About this task | For each record that follows, restate the text exactly and drop the pictures.

[Data extracted from a collection]
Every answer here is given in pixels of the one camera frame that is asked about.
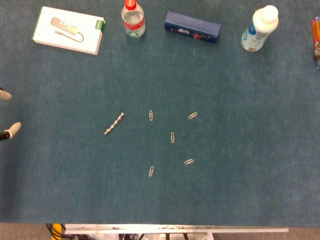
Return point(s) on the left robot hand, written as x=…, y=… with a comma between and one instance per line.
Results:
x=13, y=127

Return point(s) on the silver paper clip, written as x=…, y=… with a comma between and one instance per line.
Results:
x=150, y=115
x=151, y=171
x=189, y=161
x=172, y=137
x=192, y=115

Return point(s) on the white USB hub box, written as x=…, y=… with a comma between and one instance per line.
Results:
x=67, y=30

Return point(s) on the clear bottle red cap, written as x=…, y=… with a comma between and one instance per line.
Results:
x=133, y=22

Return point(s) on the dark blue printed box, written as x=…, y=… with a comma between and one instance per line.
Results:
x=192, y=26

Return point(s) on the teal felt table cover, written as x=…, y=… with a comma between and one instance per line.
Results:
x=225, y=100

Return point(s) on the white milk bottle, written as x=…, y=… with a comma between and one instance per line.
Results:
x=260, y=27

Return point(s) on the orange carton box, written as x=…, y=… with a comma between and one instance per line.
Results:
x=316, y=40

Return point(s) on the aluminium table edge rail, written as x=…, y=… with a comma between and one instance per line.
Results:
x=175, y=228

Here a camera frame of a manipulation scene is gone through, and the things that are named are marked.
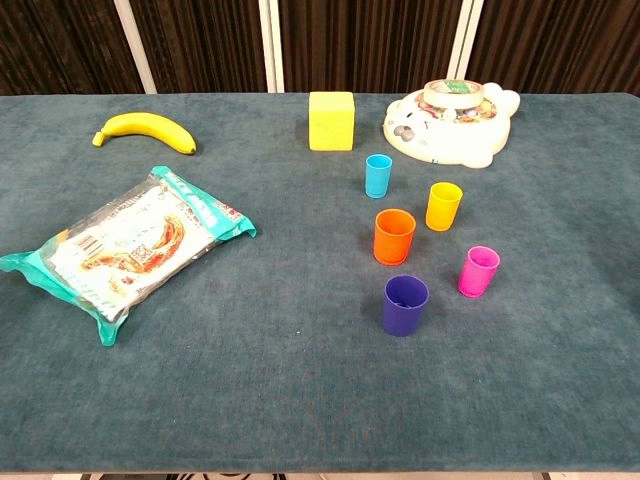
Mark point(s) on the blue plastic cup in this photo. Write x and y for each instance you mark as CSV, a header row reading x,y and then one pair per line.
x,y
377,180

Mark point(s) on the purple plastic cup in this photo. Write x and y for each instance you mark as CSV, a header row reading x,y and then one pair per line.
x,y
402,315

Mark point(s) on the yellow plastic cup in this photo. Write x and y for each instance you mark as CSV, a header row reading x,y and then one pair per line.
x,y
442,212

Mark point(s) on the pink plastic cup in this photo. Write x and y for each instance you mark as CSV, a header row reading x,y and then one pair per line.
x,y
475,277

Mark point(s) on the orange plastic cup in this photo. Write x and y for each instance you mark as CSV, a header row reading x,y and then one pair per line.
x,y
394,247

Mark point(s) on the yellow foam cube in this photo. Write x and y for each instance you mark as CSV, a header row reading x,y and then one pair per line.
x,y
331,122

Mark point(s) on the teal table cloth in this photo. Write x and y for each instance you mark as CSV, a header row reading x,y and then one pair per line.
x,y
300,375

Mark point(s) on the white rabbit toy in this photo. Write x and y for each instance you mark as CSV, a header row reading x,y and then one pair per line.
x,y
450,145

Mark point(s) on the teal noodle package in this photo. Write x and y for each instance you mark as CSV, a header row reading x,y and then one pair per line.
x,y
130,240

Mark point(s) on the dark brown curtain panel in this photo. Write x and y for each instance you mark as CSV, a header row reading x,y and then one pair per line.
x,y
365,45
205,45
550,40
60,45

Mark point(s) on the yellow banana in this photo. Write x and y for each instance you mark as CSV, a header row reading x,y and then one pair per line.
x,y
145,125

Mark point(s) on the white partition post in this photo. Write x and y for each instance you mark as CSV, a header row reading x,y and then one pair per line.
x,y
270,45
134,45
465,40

Answer to this problem |
Every answer here is given in pixels of the one camera frame that is asked about.
Return point(s) on the left robot hand, written as x=…, y=… with a comma between and one instance per line.
Results:
x=13, y=127

Return point(s) on the silver paper clip, written as x=…, y=… with a comma between and one instance per line.
Results:
x=150, y=115
x=151, y=171
x=189, y=161
x=172, y=137
x=192, y=115

Return point(s) on the white USB hub box, written as x=…, y=… with a comma between and one instance per line.
Results:
x=67, y=30

Return point(s) on the clear bottle red cap, written as x=…, y=… with a comma between and one instance per line.
Results:
x=133, y=22

Return point(s) on the dark blue printed box, written as x=…, y=… with a comma between and one instance per line.
Results:
x=192, y=26

Return point(s) on the teal felt table cover, written as x=…, y=… with a comma between and one instance per line.
Results:
x=225, y=100

Return point(s) on the white milk bottle, written as x=…, y=… with a comma between and one instance per line.
Results:
x=260, y=27

Return point(s) on the orange carton box, written as x=…, y=… with a comma between and one instance per line.
Results:
x=316, y=40

Return point(s) on the aluminium table edge rail, written as x=…, y=… with a comma between and one instance per line.
Results:
x=175, y=228

Here a camera frame of a manipulation scene is gone through, and the things that are named are marked.
Mark point(s) on the blue plastic cup in this photo. Write x and y for each instance you mark as CSV, a header row reading x,y and then one pair per line.
x,y
377,180

Mark point(s) on the purple plastic cup in this photo. Write x and y for each instance you mark as CSV, a header row reading x,y and then one pair per line.
x,y
402,315

Mark point(s) on the yellow plastic cup in this photo. Write x and y for each instance you mark as CSV, a header row reading x,y and then one pair per line.
x,y
442,212

Mark point(s) on the pink plastic cup in this photo. Write x and y for each instance you mark as CSV, a header row reading x,y and then one pair per line.
x,y
475,277

Mark point(s) on the orange plastic cup in this photo. Write x and y for each instance you mark as CSV, a header row reading x,y and then one pair per line.
x,y
394,247

Mark point(s) on the yellow foam cube in this photo. Write x and y for each instance you mark as CSV, a header row reading x,y and then one pair per line.
x,y
331,122

Mark point(s) on the teal table cloth in this photo. Write x and y for each instance you mark as CSV, a header row reading x,y and then one pair per line.
x,y
300,375

Mark point(s) on the white rabbit toy in this photo. Write x and y for each instance you mark as CSV, a header row reading x,y and then one pair per line.
x,y
450,145

Mark point(s) on the teal noodle package in this photo. Write x and y for each instance you mark as CSV, a header row reading x,y and then one pair per line.
x,y
130,240

Mark point(s) on the dark brown curtain panel in this photo. Write x and y for each instance you mark as CSV, a header row reading x,y and then one pair per line.
x,y
365,45
205,45
550,40
60,45

Mark point(s) on the yellow banana in this photo. Write x and y for each instance you mark as CSV, a header row reading x,y and then one pair per line.
x,y
145,125

Mark point(s) on the white partition post in this photo. Write x and y for each instance you mark as CSV, a header row reading x,y and then one pair per line.
x,y
270,45
134,45
465,40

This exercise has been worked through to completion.